Shifting power roles amongst artists and labels have certainly altered the purpose of the album, but the role of the consumer in this shift cannot be underestimated. As audiences are buying music at a smaller rate, consumer tastes have forced the industry to adjust entirely. Digital age audiences stream music at high rates, and because of this on demand listening ability, audience command labels’ attention; not the other way around (“How Streaming is Changing the Music Industry”). This has led audiences to consume more music at faster rates, demanding specific output from artists and labels. The accessibility of music makes artists that cannot prove their viability to audiences replaceable in the eyes of consumers. Now that consumers have more options for the music that they consume and the ways in which they consume it, consumers and content creators engage in a panoptic relationship.

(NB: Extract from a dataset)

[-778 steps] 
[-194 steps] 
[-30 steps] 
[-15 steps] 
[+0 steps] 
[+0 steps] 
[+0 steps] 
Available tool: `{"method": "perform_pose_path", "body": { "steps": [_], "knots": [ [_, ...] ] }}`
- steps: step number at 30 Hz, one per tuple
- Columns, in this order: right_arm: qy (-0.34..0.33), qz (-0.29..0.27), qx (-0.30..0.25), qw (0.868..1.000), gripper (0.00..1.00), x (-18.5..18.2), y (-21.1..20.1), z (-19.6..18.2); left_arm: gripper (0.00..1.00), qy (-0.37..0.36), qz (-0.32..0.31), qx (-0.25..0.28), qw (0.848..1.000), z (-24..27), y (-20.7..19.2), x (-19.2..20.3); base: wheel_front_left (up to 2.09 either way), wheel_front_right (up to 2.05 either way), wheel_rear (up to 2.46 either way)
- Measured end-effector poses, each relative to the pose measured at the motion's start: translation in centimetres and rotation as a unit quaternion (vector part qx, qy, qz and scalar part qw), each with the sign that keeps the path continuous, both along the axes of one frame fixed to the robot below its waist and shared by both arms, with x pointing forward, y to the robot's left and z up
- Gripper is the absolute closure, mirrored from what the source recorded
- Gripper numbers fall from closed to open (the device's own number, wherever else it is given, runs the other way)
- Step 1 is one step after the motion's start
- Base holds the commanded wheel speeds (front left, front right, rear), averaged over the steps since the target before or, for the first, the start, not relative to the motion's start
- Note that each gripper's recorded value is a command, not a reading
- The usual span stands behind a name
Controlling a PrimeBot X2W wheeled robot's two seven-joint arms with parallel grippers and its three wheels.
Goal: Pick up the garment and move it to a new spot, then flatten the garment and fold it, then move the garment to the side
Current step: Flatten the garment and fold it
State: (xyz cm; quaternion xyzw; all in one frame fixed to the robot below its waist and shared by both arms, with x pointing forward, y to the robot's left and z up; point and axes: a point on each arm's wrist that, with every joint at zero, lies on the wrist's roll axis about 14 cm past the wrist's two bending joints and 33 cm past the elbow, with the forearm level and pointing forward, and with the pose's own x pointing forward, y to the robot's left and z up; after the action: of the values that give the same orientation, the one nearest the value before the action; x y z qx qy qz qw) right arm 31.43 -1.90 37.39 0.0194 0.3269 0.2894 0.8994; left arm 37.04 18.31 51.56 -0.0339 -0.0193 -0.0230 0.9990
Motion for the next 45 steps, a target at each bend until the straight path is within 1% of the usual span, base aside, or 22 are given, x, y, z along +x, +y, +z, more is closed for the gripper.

The constant state of surveillance between audience and artist drives artist to compete and release, or otherwise become obsolete. Viable artists prove their staying power in the digital age with visibility and effect on audiences, an undeniable change from the monolithic value derived from album sales. Because of this panoptic relationship, the album is no longer the singular measure of an artist’s worth.
Digital media has had profound effects on our perceptions of artistic worth. Social media and streaming platforms have allowed consumers to act simultaneously as audience, media and radio. Consumers can discuss, consume and praise the music that they want, meaning that they no longer anticipate releases, they expect them. Because the dynamic of the relationship between labels and consumers has shifted in favor of consumers, the event that makes music significant shifted from the album, the label’s measure of an artist’s value, to the artist, where consumers then decide their relevance.